GSK’s potential ‘functional cure’ for hepatitis B drug has performed strongly in a pair of hotly anticipated phase 3 studies, setting up the pharma for a push to the FDA.
The British drugmaker had been evaluating the Ionis Pharmaceuticals-partnered antisense oligonucleotide, called bepirovirsen, in a pair of late-stage studies for chronic hepatitis B (CHB) spanning more than 1,800 patients in 29 countries.
The trials, dubbed B-Well 1 and B-Well 2, met their primary endpoints by demonstrating a statistically significant and clinically meaningful higher functional cure rate for bepirovirsen and the current standard of care of nucleos(t)ide analogues versus standard of care alone among patients with baseline hepatitis B surface antigen (HBsAg) of less than 3,000 IU/ml.
‘Functional cure’ in the context of the studies was defined as HBsAg loss and undetectable HBV DNA for at least 24 weeks after the treatment.

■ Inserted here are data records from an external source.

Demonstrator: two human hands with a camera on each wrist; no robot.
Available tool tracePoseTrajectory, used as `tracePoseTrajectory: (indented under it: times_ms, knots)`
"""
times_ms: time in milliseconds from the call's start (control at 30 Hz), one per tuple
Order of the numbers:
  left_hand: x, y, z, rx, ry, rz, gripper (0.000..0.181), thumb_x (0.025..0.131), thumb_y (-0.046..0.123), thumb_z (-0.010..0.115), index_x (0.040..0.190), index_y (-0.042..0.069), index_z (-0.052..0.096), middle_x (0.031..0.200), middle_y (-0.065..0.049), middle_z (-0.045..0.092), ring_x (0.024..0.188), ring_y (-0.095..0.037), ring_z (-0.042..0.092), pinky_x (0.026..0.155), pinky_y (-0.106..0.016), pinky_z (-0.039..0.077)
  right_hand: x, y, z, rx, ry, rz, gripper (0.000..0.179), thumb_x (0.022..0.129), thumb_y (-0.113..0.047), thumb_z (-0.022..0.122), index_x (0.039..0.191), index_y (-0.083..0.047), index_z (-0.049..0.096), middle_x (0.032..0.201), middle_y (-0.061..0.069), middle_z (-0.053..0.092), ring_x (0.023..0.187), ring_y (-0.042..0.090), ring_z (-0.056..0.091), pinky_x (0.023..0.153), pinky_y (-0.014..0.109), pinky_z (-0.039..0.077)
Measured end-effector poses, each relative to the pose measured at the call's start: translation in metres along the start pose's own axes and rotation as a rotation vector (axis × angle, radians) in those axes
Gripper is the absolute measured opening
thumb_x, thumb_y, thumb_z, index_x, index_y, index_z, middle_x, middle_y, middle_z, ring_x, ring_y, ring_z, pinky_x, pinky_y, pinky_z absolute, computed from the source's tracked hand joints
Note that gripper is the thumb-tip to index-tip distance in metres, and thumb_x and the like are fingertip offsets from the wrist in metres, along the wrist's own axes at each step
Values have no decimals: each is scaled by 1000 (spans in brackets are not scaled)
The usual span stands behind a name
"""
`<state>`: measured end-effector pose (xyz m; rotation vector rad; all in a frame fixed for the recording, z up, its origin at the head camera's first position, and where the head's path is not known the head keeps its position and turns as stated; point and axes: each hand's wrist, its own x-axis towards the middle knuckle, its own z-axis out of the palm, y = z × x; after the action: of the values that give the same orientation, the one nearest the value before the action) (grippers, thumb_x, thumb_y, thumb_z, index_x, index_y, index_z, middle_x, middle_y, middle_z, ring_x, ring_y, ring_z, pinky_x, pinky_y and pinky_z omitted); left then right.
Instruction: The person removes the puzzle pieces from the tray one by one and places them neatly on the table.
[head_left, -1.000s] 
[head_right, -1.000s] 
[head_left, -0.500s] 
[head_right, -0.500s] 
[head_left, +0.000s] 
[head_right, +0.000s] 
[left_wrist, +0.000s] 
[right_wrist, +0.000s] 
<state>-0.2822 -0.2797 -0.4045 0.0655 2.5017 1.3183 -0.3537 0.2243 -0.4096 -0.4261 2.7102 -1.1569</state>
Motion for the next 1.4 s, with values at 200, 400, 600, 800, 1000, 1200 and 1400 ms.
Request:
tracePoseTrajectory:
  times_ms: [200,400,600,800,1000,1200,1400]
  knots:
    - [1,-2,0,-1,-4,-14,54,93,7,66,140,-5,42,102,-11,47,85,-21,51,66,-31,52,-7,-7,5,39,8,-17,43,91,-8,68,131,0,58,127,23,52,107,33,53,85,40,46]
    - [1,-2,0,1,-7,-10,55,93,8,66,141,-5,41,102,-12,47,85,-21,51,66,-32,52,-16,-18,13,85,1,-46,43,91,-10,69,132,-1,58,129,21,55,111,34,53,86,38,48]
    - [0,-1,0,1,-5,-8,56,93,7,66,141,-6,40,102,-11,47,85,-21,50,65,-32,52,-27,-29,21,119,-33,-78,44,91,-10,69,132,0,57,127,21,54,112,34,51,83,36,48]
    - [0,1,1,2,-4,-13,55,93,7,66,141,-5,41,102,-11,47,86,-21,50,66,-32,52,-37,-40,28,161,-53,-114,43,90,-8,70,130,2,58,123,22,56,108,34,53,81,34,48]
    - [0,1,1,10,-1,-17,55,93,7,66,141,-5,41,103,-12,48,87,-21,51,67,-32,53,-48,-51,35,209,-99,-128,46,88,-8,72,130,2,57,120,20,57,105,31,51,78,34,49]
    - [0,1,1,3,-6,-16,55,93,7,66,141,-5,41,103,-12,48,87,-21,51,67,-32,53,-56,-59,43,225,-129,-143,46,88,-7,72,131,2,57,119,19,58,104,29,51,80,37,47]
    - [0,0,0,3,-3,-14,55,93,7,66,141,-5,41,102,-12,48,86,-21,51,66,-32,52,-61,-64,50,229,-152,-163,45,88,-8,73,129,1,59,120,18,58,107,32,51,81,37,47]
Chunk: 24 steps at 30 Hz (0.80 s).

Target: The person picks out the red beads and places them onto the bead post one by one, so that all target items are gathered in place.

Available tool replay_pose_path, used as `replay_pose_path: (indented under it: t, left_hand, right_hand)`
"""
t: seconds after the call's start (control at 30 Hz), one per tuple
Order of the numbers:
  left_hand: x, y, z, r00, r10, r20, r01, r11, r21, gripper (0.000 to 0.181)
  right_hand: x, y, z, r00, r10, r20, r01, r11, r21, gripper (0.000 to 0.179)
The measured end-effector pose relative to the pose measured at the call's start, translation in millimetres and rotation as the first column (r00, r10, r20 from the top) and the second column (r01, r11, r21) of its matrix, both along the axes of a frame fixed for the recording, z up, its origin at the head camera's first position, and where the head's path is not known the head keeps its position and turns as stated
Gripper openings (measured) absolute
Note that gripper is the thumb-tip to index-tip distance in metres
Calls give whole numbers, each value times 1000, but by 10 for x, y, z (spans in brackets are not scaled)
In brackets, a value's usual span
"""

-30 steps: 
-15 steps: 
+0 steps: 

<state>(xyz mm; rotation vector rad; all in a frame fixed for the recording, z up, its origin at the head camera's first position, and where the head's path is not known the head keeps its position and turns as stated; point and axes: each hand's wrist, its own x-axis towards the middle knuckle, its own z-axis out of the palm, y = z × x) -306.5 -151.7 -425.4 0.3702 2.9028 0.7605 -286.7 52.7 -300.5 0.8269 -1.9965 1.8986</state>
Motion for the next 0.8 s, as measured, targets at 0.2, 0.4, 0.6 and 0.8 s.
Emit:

The results were statistically significant across all ranked endpoints, explained GSK, which singled out patients with HBsAg below 1,000 IU/ml, where ‘an even greater effect was demonstrated.’
GSK is holding back the detailed data for an upcoming conference but said it is planning an approval push to regulators in the first quarter of this year.
If successful, bepirovirsen—which the pharma licensed from Ionis for $25 million upfront in 2019—could become the “first finite, six-month therapeutic option for CHB and to serve as a backbone for future sequential treatment strategies,” the company said.